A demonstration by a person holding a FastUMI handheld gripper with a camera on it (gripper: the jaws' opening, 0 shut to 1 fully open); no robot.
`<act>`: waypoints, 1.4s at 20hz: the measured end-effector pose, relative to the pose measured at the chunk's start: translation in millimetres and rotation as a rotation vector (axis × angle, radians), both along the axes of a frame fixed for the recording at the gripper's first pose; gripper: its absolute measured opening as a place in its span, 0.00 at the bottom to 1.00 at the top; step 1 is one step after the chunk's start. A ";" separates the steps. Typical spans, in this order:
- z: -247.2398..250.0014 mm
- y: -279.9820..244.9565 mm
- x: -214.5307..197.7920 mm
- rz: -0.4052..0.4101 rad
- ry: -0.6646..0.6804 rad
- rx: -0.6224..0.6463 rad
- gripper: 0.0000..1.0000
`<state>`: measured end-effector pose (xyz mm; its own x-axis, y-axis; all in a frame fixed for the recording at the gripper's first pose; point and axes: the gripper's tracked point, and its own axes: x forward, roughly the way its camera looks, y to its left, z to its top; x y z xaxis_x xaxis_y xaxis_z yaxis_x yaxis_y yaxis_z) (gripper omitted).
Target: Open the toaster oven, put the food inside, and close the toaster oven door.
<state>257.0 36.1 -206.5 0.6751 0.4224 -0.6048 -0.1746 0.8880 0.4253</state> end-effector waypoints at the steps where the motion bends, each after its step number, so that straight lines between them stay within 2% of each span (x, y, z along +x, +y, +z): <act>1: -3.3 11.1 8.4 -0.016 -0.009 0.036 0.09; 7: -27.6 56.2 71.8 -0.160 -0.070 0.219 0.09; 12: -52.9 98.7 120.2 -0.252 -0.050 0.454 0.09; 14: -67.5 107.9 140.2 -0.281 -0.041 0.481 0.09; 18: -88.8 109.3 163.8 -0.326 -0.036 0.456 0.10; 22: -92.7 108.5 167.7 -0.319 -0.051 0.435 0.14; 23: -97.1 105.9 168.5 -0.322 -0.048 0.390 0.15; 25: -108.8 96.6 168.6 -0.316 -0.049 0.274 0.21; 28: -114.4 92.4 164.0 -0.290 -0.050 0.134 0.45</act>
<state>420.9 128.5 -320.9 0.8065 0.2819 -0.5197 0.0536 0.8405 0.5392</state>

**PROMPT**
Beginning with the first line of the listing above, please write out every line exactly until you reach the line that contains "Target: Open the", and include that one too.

**RESPONSE FOR THIS EXERCISE**
A demonstration by a person holding a FastUMI handheld gripper with a camera on it (gripper: the jaws' opening, 0 shut to 1 fully open); no robot.
`<act>`: waypoints, 1.4s at 20hz: the measured end-effector pose, relative to the pose measured at the chunk's start: translation in millimetres and rotation as a rotation vector (axis × angle, radians), both along the axes of a frame fixed for the recording at the gripper's first pose; gripper: its absolute measured opening as a place in its span, 0.00 at the bottom to 1.00 at the top; step 1 is one step after the chunk's start. A ";" separates the steps. Typical spans, in this order:
- z: -247.2398..250.0014 mm
- y: -279.9820..244.9565 mm
- x: -214.5307..197.7920 mm
- rz: -0.4052..0.4101 rad
- ry: -0.6646..0.6804 rad
- rx: -0.6224..0.6463 rad
- gripper: 0.0000..1.0000
`<state>`: measured end-effector pose (xyz mm; its own x-axis, y-axis; all in a frame fixed for the recording at the gripper's first pose; point and axes: the gripper's tracked point, and its own axes: x forward, roughly the way its camera looks, y to its left, z to its top; x y z xaxis_x xaxis_y xaxis_z yaxis_x yaxis_y yaxis_z) (gripper omitted).
Target: Open the toaster oven, put the food inside, and close the toaster oven door.

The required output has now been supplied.